Replace pybis with a smaller, typed openbis client tailored for masterdata ops #283

@JosePizarro3

Description

@JosePizarro3

bam-masterdata currently depends directly on pybis for loging, masterdata sync, inventory access, parser uploads, and some dataset ops (mainly, saving in collection/object). After reviewing pybis, I think we could replace the subset of operations that bam-masterdata uses for synchronization and minimal client connectivity, without replacing fully pybis.

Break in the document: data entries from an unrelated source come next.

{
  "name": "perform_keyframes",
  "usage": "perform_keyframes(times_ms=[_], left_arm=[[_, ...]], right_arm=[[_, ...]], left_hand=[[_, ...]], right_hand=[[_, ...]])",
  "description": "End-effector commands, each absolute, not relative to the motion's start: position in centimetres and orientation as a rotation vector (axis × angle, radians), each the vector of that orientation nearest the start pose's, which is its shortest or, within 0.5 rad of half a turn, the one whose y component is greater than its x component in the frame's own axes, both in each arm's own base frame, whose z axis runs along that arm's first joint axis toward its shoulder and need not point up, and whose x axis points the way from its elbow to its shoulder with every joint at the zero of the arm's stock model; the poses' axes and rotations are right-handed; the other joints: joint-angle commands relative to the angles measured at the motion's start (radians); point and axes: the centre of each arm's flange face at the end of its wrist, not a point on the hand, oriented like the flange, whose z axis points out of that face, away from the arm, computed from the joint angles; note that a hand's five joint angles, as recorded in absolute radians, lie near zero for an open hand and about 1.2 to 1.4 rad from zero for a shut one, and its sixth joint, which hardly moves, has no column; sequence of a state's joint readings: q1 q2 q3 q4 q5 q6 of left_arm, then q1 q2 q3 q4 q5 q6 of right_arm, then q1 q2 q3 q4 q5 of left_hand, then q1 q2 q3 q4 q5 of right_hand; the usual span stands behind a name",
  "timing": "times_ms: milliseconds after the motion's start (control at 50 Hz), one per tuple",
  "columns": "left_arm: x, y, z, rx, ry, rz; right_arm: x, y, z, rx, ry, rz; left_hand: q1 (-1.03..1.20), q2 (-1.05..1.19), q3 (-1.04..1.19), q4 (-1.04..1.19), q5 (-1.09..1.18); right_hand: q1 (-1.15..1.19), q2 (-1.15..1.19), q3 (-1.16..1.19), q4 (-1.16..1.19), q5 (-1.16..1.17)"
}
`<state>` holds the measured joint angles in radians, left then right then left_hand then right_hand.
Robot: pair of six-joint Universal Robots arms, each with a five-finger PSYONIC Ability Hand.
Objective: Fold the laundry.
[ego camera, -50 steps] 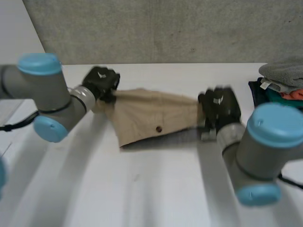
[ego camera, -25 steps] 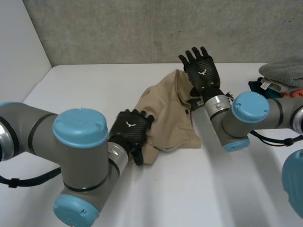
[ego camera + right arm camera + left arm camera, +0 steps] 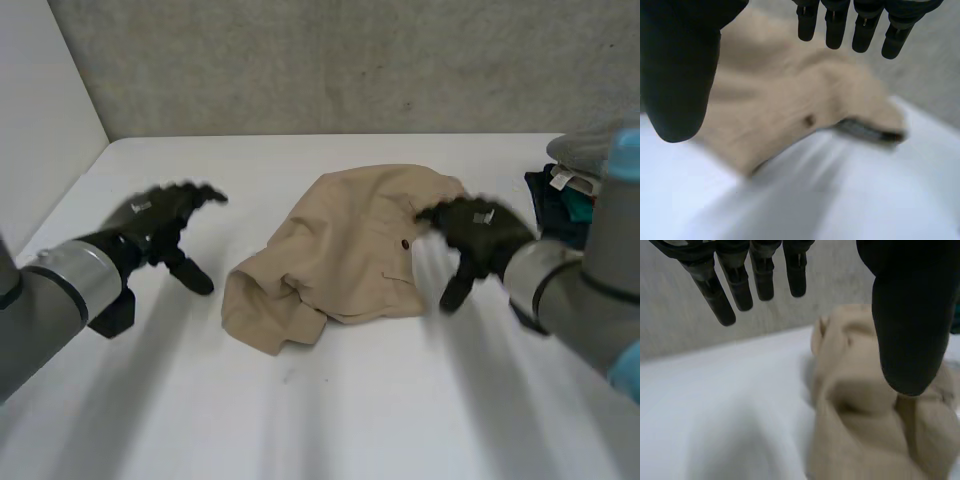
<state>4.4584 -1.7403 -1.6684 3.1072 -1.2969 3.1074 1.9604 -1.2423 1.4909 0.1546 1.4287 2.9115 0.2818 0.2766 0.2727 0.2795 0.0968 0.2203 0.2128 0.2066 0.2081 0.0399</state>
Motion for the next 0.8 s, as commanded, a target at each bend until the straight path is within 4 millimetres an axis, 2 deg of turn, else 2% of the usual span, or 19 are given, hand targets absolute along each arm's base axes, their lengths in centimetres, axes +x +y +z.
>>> perform_keyframes(times_ms=[20,180,260,280,340,420,480,500,560,580,600,640,660,680,700,720,740,760,800], left_arm=[[-23.4,-28.8,17.1,0.606,3.019,-1.783],[-25.3,-29.7,14.5,0.625,3.130,-1.598],[-26.0,-30.0,14.1,0.615,3.134,-1.593],[-26.2,-30.1,14.1,0.604,3.128,-1.600],[-26.4,-30.3,14.2,0.601,3.103,-1.625],[-26.3,-30.7,15.5,0.566,3.032,-1.699],[-25.8,-30.9,18.2,0.525,2.935,-1.815],[-25.6,-30.9,20.1,0.513,2.877,-1.889],[-25.1,-30.5,23.5,0.507,2.772,-2.022],[-24.7,-30.0,26.2,0.524,2.680,-2.127],[-24.5,-29.7,27.5,0.543,2.626,-2.176],[-24.3,-28.8,30.4,0.584,2.509,-2.290],[-24.2,-27.7,33.2,0.641,2.385,-2.385],[-24.0,-27.1,34.5,0.666,2.318,-2.432],[-24.0,-26.3,35.9,0.702,2.247,-2.475],[-23.9,-25.1,38.1,0.754,2.132,-2.545],[-23.8,-24.4,39.1,0.778,2.077,-2.575],[-23.6,-23.2,41.1,0.809,1.976,-2.627],[-23.4,-22.4,42.8,0.829,1.898,-2.660]], right_arm=[[28.0,-23.9,16.1,-0.875,2.245,-1.498],[30.5,-25.1,12.3,-0.918,2.177,-1.617],[31.1,-26.2,11.0,-0.940,2.208,-1.659],[31.2,-26.7,10.7,-0.942,2.217,-1.682],[31.4,-27.5,10.4,-0.939,2.216,-1.728],[31.8,-28.8,10.4,-0.932,2.194,-1.805],[31.8,-29.7,11.7,-0.916,2.167,-1.878],[31.8,-29.9,12.2,-0.910,2.161,-1.897],[31.2,-30.5,16.4,-0.857,2.100,-2.010],[31.0,-30.5,17.9,-0.841,2.074,-2.046],[30.4,-30.5,21.2,-0.807,2.015,-2.124],[29.8,-30.3,24.8,-0.781,1.943,-2.207],[29.5,-30.1,26.5,-0.782,1.906,-2.247],[28.9,-29.3,29.8,-0.778,1.830,-2.326],[28.6,-29.0,31.4,-0.783,1.792,-2.365],[28.0,-28.0,34.7,-0.802,1.720,-2.448],[27.8,-27.7,35.8,-0.808,1.697,-2.478],[27.3,-27.0,38.2,-0.818,1.647,-2.546],[26.9,-26.4,40.4,-0.833,1.614,-2.599]], left_hand=[[0.117,0.122,0.126,0.119,0.127],[0.158,0.163,0.167,0.160,0.168],[0.483,0.488,0.492,0.485,0.493],[0.687,0.692,0.696,0.689,0.697],[1.072,1.077,1.081,1.074,1.083],[1.114,1.120,1.124,1.117,1.125],[1.114,1.120,1.124,1.117,1.125],[1.114,1.120,1.124,1.117,1.125],[1.114,1.120,1.124,1.117,1.125],[1.114,1.120,1.124,1.117,1.125],[1.114,1.120,1.124,1.117,1.125],[1.114,1.120,1.124,1.117,1.125],[1.114,1.120,1.124,1.117,1.125],[1.114,1.120,1.124,1.117,1.125],[1.114,1.120,1.124,1.117,1.125],[1.114,1.120,1.124,1.117,1.125],[1.114,1.120,1.124,1.117,1.125],[1.114,1.120,1.124,1.117,1.125],[1.114,1.120,1.124,1.117,1.125]], right_hand=[[0.151,0.158,0.164,0.163,0.157],[0.307,0.314,0.320,0.319,0.312],[0.406,0.414,0.420,0.418,0.412],[0.444,0.452,0.458,0.456,0.450],[0.599,0.607,0.613,0.612,0.605],[1.174,1.182,1.188,1.187,1.180],[1.176,1.183,1.190,1.188,1.182],[1.176,1.183,1.190,1.188,1.182],[1.176,1.183,1.190,1.188,1.182],[1.176,1.183,1.190,1.188,1.182],[1.176,1.183,1.190,1.188,1.182],[1.176,1.183,1.190,1.188,1.182],[1.176,1.183,1.190,1.188,1.182],[1.176,1.183,1.190,1.188,1.182],[1.176,1.183,1.190,1.188,1.182],[1.176,1.183,1.190,1.188,1.182],[1.176,1.183,1.190,1.188,1.182],[1.176,1.183,1.190,1.188,1.182],[1.176,1.183,1.190,1.188,1.182]])
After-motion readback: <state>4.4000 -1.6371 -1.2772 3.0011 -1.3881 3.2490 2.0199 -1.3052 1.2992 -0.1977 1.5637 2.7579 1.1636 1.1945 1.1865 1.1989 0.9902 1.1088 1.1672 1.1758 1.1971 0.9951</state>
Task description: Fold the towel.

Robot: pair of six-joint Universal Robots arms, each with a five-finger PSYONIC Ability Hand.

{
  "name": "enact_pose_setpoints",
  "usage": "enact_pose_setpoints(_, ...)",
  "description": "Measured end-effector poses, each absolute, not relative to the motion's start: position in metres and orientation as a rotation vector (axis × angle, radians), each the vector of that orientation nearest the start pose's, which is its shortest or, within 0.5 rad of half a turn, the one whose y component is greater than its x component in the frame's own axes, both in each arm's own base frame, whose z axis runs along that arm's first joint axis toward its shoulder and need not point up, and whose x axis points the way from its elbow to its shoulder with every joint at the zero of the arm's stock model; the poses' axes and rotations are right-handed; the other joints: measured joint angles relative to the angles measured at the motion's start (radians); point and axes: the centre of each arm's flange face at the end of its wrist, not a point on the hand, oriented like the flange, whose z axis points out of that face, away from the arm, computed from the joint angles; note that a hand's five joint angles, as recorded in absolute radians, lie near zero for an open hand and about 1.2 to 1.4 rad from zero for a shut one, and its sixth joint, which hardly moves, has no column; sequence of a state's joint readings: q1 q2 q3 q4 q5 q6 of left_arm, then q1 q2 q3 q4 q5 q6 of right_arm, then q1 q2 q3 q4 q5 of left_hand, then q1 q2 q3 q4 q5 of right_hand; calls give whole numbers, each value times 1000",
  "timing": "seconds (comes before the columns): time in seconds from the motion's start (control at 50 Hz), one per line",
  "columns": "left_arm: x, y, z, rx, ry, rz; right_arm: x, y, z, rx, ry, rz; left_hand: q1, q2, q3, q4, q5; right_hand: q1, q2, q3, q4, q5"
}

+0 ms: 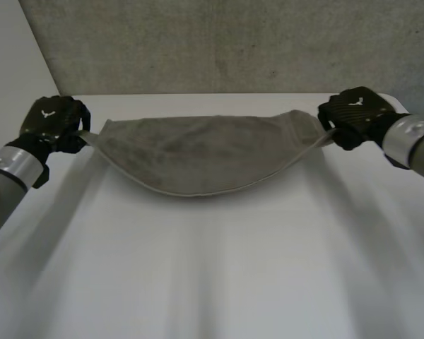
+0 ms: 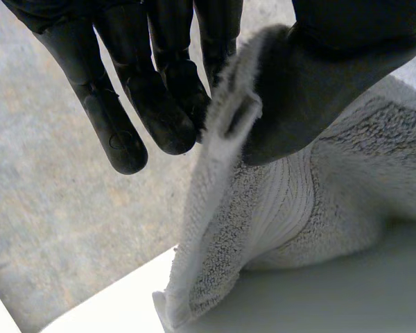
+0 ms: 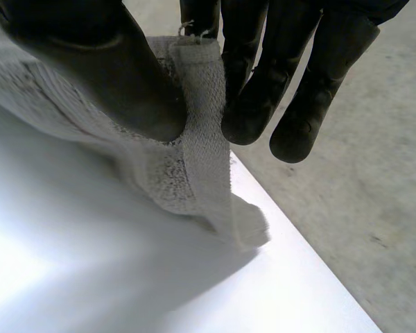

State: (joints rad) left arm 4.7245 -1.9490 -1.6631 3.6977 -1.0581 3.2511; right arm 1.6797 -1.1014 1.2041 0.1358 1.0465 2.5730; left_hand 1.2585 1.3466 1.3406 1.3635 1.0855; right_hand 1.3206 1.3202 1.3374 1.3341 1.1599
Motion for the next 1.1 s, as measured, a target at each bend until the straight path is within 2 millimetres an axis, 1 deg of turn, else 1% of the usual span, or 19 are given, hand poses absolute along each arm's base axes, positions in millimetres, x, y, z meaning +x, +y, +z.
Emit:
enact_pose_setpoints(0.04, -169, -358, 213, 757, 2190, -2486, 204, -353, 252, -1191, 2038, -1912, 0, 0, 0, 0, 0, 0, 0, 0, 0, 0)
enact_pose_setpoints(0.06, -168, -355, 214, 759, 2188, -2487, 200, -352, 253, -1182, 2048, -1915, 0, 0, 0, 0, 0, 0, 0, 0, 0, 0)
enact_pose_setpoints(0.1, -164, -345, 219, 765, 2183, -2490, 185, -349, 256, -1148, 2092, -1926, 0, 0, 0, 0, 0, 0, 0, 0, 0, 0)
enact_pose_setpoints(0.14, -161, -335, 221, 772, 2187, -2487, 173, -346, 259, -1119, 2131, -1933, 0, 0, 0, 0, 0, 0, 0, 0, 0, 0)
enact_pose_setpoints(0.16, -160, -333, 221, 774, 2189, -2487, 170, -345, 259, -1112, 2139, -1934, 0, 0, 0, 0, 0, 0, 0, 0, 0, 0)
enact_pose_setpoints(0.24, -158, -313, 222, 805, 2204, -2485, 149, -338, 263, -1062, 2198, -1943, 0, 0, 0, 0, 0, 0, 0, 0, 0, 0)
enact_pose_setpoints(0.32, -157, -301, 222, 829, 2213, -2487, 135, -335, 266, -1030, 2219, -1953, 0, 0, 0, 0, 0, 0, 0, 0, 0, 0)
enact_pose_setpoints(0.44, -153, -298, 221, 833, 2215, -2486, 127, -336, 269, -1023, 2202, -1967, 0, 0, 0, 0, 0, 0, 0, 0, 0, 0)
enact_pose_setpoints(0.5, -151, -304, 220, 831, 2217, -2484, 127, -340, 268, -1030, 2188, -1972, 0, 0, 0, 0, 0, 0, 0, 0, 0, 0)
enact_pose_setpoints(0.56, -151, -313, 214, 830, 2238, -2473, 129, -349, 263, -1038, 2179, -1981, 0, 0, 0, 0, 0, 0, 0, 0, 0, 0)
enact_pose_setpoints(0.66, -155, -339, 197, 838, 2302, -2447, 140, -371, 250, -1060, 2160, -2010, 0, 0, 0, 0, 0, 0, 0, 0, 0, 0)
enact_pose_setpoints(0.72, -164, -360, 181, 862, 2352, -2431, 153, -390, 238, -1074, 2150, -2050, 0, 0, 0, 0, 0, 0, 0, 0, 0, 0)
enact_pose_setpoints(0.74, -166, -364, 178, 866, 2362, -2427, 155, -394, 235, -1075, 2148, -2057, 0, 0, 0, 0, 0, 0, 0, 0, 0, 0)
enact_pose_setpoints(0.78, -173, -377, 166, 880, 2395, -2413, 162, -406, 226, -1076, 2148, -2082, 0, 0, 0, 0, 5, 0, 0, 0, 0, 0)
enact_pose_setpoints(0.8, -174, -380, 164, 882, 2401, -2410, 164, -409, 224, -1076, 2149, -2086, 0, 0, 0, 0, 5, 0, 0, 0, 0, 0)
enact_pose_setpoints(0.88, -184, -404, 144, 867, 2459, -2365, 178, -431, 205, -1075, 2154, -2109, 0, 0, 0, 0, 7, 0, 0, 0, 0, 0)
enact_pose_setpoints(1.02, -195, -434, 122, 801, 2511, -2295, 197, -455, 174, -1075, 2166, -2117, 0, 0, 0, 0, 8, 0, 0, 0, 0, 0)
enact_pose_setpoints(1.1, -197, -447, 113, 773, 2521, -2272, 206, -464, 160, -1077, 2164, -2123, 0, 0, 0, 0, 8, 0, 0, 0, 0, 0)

The main issues by relying too much on pybis happen due to some inconsistencies with the releases ecosystem, but also because:

  • pybis is highly dynamic and difficult to reason about statically (e.g., when doing masterdata syncs)
  • transport, auth, request building, entity state, and business logic are tightly coupled (not very good OOP practices)
  • we only use a small portion of the available functionalities
  • testing would be easy with a small, mocked-up internal client interface

This is then a super-issue to track the changes needed to gradually reduce the dependency on pybis usage with a cleaner internal openBIS client built around Python and OOP/SOLID practices. In short:

Goals

  • Introduce a small internal openBIS integration layer with explicit responsibilities.
  • Reduce dynamic/magic behavior in the integration boundary.
  • Improve typing, testability, and long-term maintainability.
  • Allow incremental migration instead of a risky full rewrite.

Not goals

  • Rebuilding the full pybis feature set.
  • Changing user-facing CLI behavior unless needed for the migration.
  • Refactoring unrelated metadata/domain code in the same effort.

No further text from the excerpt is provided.